● What to produce
Write out the entries below exactly, from the first line to the one with "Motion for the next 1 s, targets", both ends included.

++++++++++

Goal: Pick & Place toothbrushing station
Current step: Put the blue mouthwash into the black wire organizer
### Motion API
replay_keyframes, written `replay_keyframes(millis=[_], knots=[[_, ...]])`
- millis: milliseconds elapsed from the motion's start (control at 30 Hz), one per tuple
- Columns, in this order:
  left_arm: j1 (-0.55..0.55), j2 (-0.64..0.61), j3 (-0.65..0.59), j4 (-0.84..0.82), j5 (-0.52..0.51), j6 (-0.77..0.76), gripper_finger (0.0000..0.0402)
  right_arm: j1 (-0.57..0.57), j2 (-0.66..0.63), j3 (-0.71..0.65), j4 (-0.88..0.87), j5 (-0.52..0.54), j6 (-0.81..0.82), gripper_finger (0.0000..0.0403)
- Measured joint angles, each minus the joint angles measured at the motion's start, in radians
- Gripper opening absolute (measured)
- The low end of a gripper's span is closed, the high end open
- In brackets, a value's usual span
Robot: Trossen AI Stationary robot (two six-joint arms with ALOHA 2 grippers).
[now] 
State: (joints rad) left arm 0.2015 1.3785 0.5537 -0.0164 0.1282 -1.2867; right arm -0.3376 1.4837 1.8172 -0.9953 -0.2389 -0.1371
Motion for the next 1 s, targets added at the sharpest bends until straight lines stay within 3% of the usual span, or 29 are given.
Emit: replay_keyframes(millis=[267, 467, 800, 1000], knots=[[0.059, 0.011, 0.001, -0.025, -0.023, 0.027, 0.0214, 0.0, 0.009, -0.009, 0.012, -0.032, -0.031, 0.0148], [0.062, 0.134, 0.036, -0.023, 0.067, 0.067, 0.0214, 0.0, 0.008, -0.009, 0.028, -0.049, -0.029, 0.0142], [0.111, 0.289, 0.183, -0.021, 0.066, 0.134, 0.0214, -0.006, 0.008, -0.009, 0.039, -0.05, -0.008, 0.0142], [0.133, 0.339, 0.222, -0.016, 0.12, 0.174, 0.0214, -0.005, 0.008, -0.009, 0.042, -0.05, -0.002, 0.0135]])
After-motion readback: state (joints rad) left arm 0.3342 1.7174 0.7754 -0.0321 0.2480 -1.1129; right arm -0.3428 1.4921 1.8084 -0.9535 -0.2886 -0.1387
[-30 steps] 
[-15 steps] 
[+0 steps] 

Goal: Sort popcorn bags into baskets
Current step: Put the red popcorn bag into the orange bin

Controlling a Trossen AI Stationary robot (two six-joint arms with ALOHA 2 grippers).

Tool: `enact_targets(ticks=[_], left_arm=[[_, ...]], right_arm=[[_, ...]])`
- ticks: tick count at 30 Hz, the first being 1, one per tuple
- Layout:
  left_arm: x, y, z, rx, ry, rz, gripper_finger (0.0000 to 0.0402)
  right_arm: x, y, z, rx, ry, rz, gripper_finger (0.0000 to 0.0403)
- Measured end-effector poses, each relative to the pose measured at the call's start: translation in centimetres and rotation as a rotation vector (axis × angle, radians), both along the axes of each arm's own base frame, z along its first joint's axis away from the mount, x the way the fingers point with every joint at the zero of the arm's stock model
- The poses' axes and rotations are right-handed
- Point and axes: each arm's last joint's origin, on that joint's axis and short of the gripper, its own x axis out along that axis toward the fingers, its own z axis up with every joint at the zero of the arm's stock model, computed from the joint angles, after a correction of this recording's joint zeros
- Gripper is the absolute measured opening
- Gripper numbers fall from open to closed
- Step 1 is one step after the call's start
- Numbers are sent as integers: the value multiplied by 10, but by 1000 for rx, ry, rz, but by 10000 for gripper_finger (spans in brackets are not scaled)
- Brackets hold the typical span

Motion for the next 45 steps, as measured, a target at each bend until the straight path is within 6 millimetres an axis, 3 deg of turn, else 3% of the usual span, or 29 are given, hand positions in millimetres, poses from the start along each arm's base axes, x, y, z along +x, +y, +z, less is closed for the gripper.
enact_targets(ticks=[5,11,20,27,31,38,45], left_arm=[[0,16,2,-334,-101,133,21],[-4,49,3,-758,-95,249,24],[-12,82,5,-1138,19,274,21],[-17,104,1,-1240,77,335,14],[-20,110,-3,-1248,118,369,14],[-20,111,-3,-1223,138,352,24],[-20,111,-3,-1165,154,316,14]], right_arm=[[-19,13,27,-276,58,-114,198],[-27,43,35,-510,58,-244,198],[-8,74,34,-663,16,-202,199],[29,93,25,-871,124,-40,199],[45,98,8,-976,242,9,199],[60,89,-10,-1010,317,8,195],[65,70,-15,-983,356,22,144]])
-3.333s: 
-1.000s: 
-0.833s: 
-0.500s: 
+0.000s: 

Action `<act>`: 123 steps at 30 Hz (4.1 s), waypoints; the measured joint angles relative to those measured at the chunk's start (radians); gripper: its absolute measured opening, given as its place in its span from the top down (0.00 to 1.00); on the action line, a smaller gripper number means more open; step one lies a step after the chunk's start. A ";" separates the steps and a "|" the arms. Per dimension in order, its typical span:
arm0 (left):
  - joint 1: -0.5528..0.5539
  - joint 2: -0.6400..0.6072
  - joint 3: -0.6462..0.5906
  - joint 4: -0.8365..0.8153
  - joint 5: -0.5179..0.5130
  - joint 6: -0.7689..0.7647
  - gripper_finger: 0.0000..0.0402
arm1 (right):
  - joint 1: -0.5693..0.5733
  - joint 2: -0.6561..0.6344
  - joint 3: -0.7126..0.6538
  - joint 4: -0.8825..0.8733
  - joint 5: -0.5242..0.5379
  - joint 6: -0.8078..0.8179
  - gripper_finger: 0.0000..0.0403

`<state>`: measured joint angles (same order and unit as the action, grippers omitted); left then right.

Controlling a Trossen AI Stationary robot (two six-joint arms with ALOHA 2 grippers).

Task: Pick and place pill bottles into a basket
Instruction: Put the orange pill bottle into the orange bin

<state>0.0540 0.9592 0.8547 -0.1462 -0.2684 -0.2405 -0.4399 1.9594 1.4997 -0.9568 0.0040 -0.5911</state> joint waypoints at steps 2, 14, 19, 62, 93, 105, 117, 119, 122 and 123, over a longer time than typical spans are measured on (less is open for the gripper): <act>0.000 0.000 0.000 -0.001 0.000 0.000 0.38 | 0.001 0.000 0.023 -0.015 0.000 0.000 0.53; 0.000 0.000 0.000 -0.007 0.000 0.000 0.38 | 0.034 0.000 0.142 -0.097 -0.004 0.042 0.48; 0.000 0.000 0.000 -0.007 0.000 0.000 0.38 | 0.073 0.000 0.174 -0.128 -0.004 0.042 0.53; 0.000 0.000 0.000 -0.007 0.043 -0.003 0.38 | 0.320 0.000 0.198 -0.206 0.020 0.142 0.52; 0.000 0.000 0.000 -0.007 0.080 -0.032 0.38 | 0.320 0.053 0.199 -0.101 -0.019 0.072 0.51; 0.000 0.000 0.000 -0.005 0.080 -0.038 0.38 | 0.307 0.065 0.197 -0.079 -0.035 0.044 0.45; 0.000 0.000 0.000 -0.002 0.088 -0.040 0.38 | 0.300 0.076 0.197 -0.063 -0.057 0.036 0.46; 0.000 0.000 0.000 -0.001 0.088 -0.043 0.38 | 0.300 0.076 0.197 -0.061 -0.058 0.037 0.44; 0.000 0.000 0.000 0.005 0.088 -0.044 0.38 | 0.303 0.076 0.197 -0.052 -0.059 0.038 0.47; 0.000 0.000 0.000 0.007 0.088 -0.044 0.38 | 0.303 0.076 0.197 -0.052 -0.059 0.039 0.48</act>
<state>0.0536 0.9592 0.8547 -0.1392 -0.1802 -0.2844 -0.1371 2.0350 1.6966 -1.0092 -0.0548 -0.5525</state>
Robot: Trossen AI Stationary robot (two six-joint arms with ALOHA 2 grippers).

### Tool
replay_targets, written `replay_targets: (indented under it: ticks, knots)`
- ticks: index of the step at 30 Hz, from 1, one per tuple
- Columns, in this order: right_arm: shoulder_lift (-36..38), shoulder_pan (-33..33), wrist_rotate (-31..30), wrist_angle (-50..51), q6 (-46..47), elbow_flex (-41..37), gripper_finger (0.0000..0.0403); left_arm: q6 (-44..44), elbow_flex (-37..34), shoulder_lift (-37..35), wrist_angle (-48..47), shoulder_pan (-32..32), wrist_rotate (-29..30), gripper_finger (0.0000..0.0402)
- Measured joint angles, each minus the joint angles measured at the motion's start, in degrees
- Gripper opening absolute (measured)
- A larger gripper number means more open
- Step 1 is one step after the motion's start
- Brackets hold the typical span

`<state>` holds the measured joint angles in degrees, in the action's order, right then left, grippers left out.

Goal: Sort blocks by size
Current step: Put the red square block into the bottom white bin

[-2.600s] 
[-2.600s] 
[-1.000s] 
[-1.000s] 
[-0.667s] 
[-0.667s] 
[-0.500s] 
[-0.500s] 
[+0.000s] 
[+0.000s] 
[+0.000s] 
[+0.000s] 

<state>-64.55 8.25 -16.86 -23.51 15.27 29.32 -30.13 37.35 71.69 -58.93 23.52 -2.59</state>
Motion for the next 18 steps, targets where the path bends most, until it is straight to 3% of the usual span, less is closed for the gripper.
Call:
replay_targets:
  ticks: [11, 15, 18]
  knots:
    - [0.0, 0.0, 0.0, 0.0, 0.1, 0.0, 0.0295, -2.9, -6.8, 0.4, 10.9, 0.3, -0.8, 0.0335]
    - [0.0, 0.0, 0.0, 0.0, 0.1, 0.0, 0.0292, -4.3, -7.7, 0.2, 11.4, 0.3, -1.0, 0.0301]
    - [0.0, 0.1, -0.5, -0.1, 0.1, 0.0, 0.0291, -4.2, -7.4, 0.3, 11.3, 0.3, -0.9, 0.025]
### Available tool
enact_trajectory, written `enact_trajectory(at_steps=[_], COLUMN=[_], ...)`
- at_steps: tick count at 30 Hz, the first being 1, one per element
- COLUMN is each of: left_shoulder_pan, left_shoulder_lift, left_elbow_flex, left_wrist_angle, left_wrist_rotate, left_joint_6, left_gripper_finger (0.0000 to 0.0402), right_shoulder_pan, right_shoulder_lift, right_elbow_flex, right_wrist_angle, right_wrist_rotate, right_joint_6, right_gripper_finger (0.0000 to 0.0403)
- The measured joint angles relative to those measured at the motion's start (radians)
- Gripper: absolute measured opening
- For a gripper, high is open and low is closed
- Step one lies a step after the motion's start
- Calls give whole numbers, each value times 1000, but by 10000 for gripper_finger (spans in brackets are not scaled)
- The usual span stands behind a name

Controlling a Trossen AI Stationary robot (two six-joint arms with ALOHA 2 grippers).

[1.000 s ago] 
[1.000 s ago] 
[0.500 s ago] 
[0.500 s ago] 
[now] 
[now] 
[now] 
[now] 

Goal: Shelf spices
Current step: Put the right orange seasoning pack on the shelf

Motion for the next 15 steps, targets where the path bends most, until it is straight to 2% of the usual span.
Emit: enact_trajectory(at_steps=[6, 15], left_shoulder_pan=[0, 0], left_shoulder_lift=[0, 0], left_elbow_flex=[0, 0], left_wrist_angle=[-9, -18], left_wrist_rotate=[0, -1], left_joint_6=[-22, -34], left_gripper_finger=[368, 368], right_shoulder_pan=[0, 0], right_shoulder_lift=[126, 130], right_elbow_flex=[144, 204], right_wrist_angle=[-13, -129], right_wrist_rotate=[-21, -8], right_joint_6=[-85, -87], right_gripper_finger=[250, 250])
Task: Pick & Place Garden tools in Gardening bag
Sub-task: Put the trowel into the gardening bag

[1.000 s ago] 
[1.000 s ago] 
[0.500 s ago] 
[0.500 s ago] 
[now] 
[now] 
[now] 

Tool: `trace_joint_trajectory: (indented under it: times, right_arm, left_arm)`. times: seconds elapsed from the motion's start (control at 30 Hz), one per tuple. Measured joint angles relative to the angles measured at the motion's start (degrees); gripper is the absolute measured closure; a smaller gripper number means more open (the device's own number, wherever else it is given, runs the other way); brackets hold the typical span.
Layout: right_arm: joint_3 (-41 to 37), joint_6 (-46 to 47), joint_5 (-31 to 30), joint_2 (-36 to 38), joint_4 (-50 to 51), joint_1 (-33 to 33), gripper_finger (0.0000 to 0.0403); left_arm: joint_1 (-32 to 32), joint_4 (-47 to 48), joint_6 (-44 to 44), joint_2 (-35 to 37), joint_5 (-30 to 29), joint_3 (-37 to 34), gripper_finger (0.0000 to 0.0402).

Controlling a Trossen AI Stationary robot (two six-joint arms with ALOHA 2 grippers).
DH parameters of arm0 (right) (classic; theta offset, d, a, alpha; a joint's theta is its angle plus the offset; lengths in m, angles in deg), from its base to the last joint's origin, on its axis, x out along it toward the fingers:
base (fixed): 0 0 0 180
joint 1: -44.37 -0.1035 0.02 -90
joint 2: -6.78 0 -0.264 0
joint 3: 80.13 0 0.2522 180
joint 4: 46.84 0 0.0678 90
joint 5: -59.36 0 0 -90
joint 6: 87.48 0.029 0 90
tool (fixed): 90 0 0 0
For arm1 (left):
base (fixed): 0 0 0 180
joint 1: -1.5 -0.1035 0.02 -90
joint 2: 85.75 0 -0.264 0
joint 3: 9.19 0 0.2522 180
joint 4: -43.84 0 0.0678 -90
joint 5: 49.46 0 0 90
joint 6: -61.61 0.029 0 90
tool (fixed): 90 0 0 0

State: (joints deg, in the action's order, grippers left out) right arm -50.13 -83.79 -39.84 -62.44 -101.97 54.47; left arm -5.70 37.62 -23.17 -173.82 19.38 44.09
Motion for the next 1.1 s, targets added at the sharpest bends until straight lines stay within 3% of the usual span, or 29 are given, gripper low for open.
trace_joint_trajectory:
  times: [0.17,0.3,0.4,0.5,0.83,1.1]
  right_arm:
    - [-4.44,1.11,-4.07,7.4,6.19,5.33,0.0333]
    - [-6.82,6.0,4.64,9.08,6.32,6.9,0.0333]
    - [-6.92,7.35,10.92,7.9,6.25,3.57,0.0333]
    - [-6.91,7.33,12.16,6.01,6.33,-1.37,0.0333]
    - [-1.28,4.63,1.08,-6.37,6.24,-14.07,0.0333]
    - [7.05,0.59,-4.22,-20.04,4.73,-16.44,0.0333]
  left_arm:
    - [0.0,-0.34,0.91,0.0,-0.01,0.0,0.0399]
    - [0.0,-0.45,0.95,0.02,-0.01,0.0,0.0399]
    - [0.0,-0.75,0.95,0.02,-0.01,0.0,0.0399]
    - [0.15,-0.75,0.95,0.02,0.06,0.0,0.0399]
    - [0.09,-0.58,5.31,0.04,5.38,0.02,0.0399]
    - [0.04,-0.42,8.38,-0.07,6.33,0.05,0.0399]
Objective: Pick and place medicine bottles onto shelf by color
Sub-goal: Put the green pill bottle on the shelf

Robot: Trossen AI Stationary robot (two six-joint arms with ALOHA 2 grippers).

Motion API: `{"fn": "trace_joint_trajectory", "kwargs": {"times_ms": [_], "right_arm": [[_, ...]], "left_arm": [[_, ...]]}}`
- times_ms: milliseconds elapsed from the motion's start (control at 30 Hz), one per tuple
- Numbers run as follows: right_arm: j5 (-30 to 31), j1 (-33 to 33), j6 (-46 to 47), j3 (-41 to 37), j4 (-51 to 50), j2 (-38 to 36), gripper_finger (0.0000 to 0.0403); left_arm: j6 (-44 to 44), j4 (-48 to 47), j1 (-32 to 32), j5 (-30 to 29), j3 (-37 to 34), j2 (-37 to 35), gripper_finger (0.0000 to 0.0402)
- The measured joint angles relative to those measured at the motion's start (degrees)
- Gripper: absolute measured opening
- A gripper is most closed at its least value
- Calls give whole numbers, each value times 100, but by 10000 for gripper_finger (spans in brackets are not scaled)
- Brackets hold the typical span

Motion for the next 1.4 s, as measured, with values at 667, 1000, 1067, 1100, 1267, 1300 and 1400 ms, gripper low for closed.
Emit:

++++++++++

● Result for this task
Goal: Pick & Place toothbrushing station
Current step: Put the blue mouthwash into the black wire organizer
### Motion API
replay_keyframes, written `replay_keyframes(millis=[_], knots=[[_, ...]])`
- millis: milliseconds elapsed from the motion's start (control at 30 Hz), one per tuple
- Columns, in this order:
  left_arm: j1 (-0.55..0.55), j2 (-0.64..0.61), j3 (-0.65..0.59), j4 (-0.84..0.82), j5 (-0.52..0.51), j6 (-0.77..0.76), gripper_finger (0.0000..0.0402)
  right_arm: j1 (-0.57..0.57), j2 (-0.66..0.63), j3 (-0.71..0.65), j4 (-0.88..0.87), j5 (-0.52..0.54), j6 (-0.81..0.82), gripper_finger (0.0000..0.0403)
- Measured joint angles, each minus the joint angles measured at the motion's start, in radians
- Gripper opening absolute (measured)
- The low end of a gripper's span is closed, the high end open
- In brackets, a value's usual span
Robot: Trossen AI Stationary robot (two six-joint arms with ALOHA 2 grippers).
[now] 
State: (joints rad) left arm 0.2015 1.3785 0.5537 -0.0164 0.1282 -1.2867; right arm -0.3376 1.4837 1.8172 -0.9953 -0.2389 -0.1371
Motion for the next 1 s, targets added at the sharpest bends until straight lines stay within 3% of the usual span, or 29 are given.

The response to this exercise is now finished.